After locating the line that contains "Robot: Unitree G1" in the data below, set down exactly that line and each one after it through the line that contains "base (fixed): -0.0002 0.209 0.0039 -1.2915", and nothing more.

(Beginning of SUPPLIED DATA)

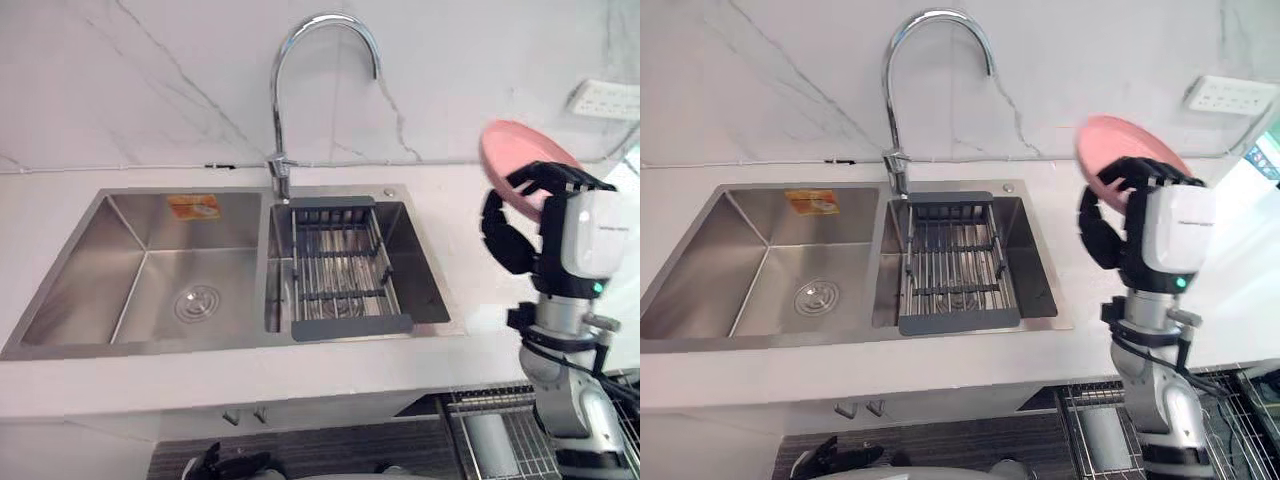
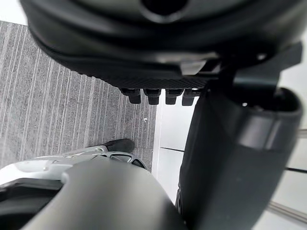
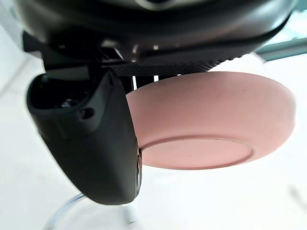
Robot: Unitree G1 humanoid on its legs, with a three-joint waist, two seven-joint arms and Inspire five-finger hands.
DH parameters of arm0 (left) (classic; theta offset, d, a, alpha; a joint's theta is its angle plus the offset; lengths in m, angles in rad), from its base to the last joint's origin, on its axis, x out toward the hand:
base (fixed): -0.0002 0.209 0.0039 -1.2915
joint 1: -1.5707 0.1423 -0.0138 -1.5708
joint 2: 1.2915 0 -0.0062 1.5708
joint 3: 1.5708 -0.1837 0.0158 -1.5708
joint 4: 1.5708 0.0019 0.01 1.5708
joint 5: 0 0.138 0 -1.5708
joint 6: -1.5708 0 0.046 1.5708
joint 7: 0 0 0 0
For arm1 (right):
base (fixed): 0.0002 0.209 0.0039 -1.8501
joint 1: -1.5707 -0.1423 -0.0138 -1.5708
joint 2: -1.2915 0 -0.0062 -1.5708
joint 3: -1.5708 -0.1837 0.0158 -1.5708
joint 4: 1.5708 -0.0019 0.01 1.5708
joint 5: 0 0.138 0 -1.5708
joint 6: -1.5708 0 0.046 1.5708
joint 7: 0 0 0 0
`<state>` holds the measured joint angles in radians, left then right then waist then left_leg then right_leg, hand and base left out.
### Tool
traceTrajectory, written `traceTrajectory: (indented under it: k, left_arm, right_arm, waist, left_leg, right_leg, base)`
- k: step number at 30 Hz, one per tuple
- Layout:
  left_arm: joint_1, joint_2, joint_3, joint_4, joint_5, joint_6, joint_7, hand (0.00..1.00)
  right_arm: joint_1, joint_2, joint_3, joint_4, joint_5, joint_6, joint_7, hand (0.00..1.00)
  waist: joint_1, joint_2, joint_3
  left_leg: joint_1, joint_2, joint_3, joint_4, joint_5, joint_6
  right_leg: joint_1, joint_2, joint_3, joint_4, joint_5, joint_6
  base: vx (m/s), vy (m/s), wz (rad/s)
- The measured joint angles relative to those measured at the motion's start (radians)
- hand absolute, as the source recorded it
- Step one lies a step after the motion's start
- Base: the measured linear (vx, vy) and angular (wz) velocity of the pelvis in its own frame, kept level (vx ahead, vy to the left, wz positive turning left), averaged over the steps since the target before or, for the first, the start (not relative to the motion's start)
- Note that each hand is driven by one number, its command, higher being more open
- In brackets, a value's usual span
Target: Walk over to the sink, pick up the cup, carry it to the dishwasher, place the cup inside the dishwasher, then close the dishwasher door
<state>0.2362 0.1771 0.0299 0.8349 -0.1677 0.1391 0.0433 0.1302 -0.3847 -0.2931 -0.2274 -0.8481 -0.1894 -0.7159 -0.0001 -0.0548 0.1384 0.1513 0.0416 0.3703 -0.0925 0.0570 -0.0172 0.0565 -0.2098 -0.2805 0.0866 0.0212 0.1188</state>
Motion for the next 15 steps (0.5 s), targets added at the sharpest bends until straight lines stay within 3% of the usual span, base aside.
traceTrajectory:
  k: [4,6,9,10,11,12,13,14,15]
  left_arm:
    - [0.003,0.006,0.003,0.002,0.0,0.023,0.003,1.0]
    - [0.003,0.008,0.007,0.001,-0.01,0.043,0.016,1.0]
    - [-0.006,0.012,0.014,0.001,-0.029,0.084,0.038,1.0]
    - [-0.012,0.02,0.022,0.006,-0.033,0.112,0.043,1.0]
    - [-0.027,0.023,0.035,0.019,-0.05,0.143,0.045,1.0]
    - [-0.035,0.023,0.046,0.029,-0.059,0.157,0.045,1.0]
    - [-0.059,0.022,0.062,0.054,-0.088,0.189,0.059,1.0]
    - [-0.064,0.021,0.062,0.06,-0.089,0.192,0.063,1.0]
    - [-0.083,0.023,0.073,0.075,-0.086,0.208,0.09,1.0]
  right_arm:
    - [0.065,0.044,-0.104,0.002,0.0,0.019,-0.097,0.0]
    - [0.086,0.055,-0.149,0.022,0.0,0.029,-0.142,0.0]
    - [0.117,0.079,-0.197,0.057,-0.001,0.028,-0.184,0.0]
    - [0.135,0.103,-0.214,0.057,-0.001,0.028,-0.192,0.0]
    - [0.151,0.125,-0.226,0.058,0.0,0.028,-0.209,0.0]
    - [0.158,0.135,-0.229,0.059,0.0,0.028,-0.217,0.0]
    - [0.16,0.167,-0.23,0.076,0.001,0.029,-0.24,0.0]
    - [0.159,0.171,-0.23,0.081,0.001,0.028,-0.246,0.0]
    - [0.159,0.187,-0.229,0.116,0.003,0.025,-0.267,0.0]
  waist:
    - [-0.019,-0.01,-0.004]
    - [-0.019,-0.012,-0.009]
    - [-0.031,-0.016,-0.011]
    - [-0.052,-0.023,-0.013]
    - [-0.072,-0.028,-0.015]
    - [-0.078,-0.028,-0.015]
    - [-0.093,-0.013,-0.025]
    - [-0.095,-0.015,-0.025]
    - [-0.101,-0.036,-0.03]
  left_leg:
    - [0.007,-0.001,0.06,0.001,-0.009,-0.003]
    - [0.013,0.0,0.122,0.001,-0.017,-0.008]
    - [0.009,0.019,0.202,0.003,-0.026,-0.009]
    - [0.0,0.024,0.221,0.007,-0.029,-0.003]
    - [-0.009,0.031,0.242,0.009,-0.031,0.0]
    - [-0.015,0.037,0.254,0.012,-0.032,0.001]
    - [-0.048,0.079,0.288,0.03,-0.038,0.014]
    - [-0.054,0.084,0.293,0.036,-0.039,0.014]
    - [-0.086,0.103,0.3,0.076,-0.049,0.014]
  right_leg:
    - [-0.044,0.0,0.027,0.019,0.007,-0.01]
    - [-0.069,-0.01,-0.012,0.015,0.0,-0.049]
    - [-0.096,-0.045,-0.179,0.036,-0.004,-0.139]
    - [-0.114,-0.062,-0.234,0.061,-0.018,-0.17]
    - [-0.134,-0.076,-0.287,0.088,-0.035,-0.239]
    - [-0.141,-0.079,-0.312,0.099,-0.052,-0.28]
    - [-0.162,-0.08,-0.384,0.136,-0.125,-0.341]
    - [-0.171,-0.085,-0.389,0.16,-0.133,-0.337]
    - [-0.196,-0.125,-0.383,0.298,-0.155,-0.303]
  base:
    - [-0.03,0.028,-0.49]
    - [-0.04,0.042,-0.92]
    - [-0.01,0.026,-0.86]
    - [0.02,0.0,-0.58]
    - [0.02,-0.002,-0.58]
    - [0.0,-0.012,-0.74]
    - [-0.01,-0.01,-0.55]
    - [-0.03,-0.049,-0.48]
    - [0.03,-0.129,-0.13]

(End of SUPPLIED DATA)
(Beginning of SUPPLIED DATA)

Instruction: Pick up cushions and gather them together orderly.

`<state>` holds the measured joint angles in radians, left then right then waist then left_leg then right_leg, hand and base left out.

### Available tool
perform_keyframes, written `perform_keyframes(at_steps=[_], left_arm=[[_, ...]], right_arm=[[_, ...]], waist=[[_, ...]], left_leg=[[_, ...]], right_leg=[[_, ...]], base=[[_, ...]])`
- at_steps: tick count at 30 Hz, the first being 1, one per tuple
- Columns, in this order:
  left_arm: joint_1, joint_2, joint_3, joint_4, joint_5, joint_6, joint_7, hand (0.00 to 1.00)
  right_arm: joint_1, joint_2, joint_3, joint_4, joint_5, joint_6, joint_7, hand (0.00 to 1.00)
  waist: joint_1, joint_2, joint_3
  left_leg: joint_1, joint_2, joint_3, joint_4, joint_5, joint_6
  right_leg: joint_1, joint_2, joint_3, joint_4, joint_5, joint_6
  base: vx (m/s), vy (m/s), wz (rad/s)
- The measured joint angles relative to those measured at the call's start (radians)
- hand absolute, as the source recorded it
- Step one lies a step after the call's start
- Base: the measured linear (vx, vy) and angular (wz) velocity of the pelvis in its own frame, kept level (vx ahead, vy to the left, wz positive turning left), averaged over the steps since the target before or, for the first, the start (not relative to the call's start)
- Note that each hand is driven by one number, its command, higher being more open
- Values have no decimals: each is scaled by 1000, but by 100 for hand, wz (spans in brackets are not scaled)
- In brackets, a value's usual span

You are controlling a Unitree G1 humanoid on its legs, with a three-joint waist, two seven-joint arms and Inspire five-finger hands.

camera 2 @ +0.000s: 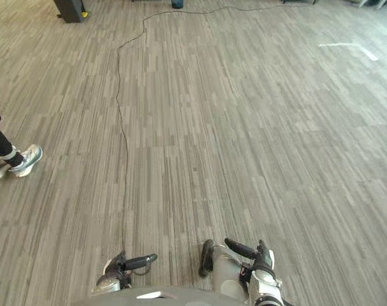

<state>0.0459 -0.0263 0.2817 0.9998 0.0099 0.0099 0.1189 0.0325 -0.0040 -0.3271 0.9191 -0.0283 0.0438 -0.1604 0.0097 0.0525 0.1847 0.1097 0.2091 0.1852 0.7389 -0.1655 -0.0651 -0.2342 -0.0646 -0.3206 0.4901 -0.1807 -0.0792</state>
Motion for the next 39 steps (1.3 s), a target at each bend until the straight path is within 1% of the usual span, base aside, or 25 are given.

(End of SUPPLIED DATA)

▸ SOLUTION TO THIS PROBLEM
Robot: Unitree G1 humanoid on its legs, with a three-joint waist, two seven-joint arms and Inspire five-finger hands.
DH parameters of arm0 (left) (classic; theta offset, d, a, alpha; a joint's theta is its angle plus the offset; lengths in m, angles in rad), from its base to the last joint's origin, on its axis, x out toward the hand:
base (fixed): -0.0002 0.209 0.0039 -1.2915

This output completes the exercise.